Au reste, il y avait déjà longtemps que le système des alliances était connu et pratiqué entre les villes et les seigneurs de la Suisse romane. On sait que, du temps même du dernier des Zaeringen, il avait existé une alliance entre les villes nouvelles de Berne et de Fribourg. Le texte n'en est point parvenu jusqu'à nous, mais le souvenir en est clairement rappelé dans les renouvellements qui eurent lieu entre ces deux villes, en 1243 et 1271 (Formam juramenti qua confederati erant tempore ducis Bertoldi de Zeringen.... renovaverunt et recognoverunt concorditer. Telles sont les expressions dont on s'est servi dans l'alliance du 16 avril 1271.).

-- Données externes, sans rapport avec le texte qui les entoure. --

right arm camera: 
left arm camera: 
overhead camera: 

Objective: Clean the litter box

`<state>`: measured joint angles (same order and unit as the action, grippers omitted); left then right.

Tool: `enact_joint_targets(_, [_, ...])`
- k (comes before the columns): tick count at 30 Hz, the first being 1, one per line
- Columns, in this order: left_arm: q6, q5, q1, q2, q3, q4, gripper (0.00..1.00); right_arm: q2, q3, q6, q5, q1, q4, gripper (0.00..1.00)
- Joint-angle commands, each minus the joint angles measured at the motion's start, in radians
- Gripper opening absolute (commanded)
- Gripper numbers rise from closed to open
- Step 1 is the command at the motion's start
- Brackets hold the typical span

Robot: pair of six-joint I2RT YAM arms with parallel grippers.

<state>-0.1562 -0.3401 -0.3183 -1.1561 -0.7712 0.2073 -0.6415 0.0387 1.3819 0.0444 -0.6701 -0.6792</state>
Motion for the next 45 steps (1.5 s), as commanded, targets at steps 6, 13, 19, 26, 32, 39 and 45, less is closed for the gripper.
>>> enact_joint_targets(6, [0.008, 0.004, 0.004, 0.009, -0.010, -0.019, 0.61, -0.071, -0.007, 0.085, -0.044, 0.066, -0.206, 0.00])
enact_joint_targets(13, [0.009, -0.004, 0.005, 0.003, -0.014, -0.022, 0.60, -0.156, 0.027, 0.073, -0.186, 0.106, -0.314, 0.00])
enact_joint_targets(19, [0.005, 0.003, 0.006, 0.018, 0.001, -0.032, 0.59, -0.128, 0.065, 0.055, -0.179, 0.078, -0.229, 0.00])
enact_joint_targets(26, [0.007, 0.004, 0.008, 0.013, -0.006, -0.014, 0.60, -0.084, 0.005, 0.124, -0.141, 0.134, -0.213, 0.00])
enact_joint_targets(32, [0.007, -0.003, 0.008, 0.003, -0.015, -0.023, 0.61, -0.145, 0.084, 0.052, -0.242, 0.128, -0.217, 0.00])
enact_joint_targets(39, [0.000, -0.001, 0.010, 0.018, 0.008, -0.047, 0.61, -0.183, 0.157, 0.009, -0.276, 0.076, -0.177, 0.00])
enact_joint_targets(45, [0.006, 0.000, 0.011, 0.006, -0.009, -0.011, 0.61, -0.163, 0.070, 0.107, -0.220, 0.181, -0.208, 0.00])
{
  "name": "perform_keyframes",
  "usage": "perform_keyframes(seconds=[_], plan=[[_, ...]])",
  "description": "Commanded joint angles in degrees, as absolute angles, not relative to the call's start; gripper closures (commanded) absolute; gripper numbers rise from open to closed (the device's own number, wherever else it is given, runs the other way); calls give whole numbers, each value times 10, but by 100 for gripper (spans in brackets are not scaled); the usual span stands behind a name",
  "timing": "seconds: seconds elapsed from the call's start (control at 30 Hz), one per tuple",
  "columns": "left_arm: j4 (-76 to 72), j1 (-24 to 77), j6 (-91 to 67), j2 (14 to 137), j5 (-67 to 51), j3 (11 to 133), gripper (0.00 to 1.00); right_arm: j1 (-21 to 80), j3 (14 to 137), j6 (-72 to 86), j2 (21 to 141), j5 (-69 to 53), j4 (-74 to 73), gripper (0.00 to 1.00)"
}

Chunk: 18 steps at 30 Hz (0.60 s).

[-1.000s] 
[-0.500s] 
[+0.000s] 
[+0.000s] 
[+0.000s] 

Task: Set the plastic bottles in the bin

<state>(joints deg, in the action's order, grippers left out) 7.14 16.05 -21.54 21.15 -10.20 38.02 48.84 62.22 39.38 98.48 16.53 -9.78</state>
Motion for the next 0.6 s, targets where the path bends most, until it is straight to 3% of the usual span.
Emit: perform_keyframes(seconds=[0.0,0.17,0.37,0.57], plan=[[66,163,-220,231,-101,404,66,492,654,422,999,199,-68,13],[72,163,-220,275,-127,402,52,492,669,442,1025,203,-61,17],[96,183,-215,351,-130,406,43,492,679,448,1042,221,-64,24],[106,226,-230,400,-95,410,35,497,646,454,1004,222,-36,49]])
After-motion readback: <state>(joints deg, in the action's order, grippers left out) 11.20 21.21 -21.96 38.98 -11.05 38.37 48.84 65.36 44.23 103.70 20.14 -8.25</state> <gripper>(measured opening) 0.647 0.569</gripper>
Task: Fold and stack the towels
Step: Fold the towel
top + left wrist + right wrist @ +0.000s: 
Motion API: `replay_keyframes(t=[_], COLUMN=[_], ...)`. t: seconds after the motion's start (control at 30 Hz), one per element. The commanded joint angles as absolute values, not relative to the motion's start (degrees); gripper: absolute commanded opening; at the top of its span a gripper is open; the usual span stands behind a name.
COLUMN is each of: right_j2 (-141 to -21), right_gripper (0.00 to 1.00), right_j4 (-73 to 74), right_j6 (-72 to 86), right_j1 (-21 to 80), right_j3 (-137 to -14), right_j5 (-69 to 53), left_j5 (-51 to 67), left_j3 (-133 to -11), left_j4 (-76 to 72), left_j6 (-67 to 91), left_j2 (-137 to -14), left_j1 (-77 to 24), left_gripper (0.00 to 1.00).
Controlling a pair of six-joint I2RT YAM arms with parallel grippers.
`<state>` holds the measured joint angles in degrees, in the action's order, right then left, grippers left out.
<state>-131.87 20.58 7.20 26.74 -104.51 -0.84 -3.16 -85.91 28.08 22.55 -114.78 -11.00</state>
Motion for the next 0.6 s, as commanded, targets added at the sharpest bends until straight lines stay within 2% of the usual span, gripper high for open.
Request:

On peut citer, comme rentrant dans la même catégorie :

L'alliance de l'an 1239, entre Fribourg et Avenches, dont
le texte n'a point été conservé, et le renouvellement du 11 novembre 1270;

L'alliance entre Fribourg et Laupen, conclue du temps des comtes de Kibourg, renouvelée en juin 1294 et en juillet 1310;

L'alliance du 17 juillet 1252, entre Berne et l'évêque du Valais ;

L'alliance du 16 juin 1275, entre Berne et la communauté du Hassli ;

L'alliance du mois de septembre 1279, entre Berne et Bienne, et le renouvellement du 8 juillet 1297;

L'alliance du 5 août 1290, entre Fribourg et le comte de Neuchâtel ;

L'alliance du mois de janvier 1294, entre Fribourg et Morat ;

L'alliance (soit offre de services) du 1er février 1297, entre Fribourg et Moudon ;

L'alliance du 21 juin 1306, entre le comte de Neuchâtel et la ville de Bienne ;

Le traité d'alliance ou de combourgeoisie du 28 février 1308, entre le même comte et la ville de Berne;

et enfin l'alliance du 14 mars 1311, entre les villes de Fribourg et de Bienne ( Nous ne pouvons passer sous silence un acte du mois d'août 1225, par lequel la ville de Fribourg déclare prendre sous sa protection l'église et la ville de Payerne. Dans la forme sommaire dont il est revêtu, cet acte ne présente pas les caractères d'une convention bilatérale, mais il est probable qu'il y avait eu aussi des engagements réciproques, pris par l'église ou la ville de Payerne.).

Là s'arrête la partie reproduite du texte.